Variation. Individuals of the type series are similar in morphology, body size and proportions (Table 4; Fig. 3View FIGURE 3 E), except for the female that is smaller in size and lacks the spines and the asperous patches on the hand. The spines in males vary slightly in abundance and size; in all individuals they are the largest on mandible margins, especially in the subtympanal area, and may be less conspicuous on the upper jaw. Nuptial pads on fingers I–III are similar in all males. Variations in the coloration include the inverted “ Y ” or hourglass-shaped pattern on dorsum, which may be almost indistinct; three paratypes have a uniform stellar, slightly paler pattern on back. The inguinal ocelli vary in size, but are always smaller in diameter than tympanum (ISD/TD 0.77 ± 0.05); in the female this spot is present only on the left side of body. Supernumerary asymmetric small dark spots may occur in the inguinal area, on back and on upper thigh and shin surface. The female ( Fig. 5View FIGURE 5 CD) additionally differs in undersides coloration by having a more pronounced dark marbling or spotting on the upper belly and lower part of flanks, and by having a light medial band on the gular surface bordered with diffuse brown blotches. The ovaries of the female contain relatively small quantity (50–60 per ovary) of developing unpigmented eggs variable in size (diameter 0.3–0.9 mm).

Natural history. All specimens were collected at night time on the limited parcel of secondary, disturbed mountain high polydominant evergreen tropical forest with the abundance of bamboo Phyllostachys  sp. ( Poaceae  ) ( Fig. 6View FIGURE 6), where Kalophrynus cryptophonus  sp. nov. occurs syntopically with Kurixalus  sp., Theloderma bambusicola Orlov, Poyarkov, Vassilieva, Ananjeva, Nguyen, Sang & Geissler  , Microhyla fissipes Boulenger  , Limnonectes limborgi (Sclater)  , and Ingerophrynus galeatus (Günther)  . The female was found on the ground; all males were collected while calling from inside dead bamboo stems with diameters of about 30–40 mm ( Fig. 5View FIGURE 5 E), sometimes as close to each other as 5–10 m; up to four males were heard simultaneously from one point. Tadpoles were collected on 22 April 2013 in a decaying bamboo stem with diameter about 35 mm. In total, 11 early-stage larvae (Gosner Stage 25) were recorded in one partly perforated internode, containing 70–80 ml of rainwater. A calling male was found in the adjacent internode of the same stem.

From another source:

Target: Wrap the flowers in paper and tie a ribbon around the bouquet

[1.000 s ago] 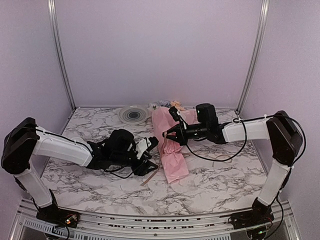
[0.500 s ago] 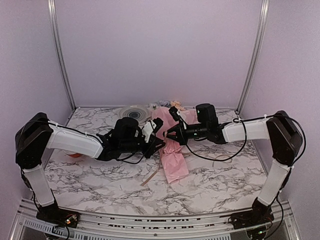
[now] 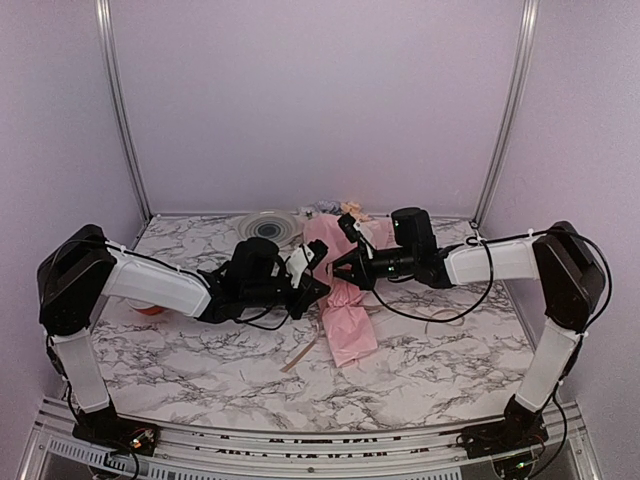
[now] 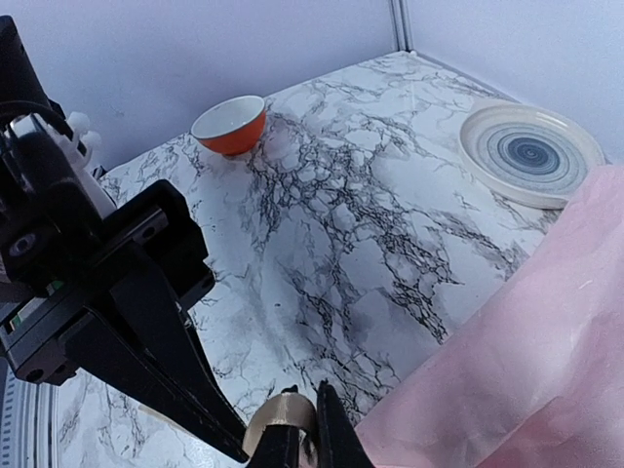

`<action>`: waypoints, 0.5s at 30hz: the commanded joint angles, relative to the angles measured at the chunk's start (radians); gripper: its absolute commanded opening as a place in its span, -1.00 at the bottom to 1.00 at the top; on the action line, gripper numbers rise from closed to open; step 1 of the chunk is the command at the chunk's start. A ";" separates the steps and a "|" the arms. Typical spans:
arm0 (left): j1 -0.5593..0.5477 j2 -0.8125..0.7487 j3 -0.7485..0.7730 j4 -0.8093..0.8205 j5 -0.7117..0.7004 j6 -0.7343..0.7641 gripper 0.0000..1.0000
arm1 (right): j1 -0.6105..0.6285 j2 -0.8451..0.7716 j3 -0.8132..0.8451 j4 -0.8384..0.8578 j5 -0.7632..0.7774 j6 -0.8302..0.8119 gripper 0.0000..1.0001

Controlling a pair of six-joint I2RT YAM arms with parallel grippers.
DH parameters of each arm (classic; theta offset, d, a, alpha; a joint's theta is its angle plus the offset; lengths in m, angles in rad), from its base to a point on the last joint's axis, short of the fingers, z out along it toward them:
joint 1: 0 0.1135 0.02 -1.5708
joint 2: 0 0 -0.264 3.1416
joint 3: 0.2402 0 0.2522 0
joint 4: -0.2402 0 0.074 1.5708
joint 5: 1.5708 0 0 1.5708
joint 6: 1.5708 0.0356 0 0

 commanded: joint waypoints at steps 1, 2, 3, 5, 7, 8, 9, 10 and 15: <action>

Tadpole description. Tadpoles were allocated to the species based on the following evidence: (1) morphological features characteristic for microhylid larvae in general and other phytotelm breeding Kalophrynus  species in particular (see Discussion); (2) specific site of collection (water-filled decaying bamboo internode) which was close to calling male found in the same bamboo stem; (3) all other phytotelm breeding frogs known from the region (members of the genera Theloderma  and Rhacophorus  , Rhacophoridae  ) differ in tadpole morphology and cannot be mistaken with larvae of the new species.

Standard tadpoles measurements (mean±SD, n= 4, Stage 25): TL 9.14 ± 0.77; BL 2.50 ± 0.05; BW 1.47 ± 0.03; SVL 3.02 ± 0.16; SSp 1.89 ± 0.15; IOD 1.05 ± 0.03; SED 0.98 ± 0.03; ED= 0.16 ± 0.01; ODW= 0.94 ± 0.06; TaL= 6.6 ± 0.72; TH= 0.89 ± 0.1.

In dorsal view ( Fig. 7View FIGURE 7 A), body oval or slightly pyriform, with maximum width at eye level (BW/BL 0.59 ± 0.01); snout long (SED/BL 0.39 ± 0.01), broad, blunt. In lateral view ( Fig. 7View FIGURE 7 B), body compressed dorsoventrally (BH/BW 0.66 ± 0.05), especially anteriorly, flattened above and convex below. Tail long (TaL/ BL 2.70 ± 0.25), lanceolate; almost equal in height along its length; tail tip bluntly acuminate, without terminal filament; muscular part moderately developed; at vent level, tail muscular portion about three times higher than lower fin. Upper fin originating slightly behind body-tail junction, much shorter than the lower fin proximally and nearly equal in height to it distally. Eyes dorsolateral, not visible from below, small (ED/BL 0.06 ± 0.002), pupils oriented dorsolaterally. Nostrils not opened at the stages under description. Spiracle ventral, medial, with short free flap, opening at 0.80 ± 0.06 of distance from snout tip to body end. Vent tube medial, long, directed obliquely backward, with opening at ventral edge of lower fin. Lateral line system not visible. Mouth terminal, oral disk wide (ODW/BW 0.64 ± 0.05), without keratinized elements and obvious papillae. Upper labium widely arched, slightly overhanging Ω-shaped lower labium.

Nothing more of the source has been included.